> [WORK INSTRUCTION]: Search the data for "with" and copy every matching line.

> [THE DATA]:
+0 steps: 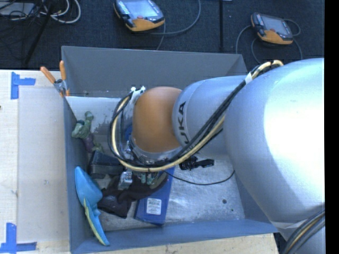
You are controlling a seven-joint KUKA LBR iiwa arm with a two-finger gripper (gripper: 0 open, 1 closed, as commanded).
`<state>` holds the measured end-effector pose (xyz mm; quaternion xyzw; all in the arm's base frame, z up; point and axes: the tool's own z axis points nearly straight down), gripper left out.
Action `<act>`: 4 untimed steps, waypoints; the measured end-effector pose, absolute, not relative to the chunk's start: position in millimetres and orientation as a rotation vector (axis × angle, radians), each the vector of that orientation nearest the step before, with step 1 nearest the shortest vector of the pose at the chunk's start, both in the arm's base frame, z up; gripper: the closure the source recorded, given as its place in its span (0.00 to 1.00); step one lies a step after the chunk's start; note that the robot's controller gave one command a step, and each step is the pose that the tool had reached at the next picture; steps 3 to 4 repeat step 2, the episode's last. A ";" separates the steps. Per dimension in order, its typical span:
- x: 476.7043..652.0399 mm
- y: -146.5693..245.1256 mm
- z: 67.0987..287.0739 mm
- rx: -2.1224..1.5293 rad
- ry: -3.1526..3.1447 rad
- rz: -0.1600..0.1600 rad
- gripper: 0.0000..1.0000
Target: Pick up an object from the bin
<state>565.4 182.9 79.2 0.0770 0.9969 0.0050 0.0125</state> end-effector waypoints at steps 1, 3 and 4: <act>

> [SOLUTION BELOW]:
You are controlling a seven-joint KUKA LBR iiwa arm with a two-finger gripper (gripper: 0 open, 1 closed, as commanded).
Action `<act>`: 4 untimed steps, waypoints; the measured end-effector pose, absolute, not relative to the chunk's start: position in millimetres and orientation as a rotation vector (axis × angle, radians), each the vector of that orientation nearest the step before, with step 1 nearest the shortest vector of the pose at the chunk's start, both in the arm's base frame, z up; gripper: the closure the source recorded, given as its place in its span (0.00 to 1.00); step one lies a step after the chunk's start; note that the robot's controller gave one command a step, and each step is the pose that the tool had reached at the next picture; steps 3 to 4 repeat step 2, the episode's last. A ";" separates the steps. Per dimension in order, its typical span:

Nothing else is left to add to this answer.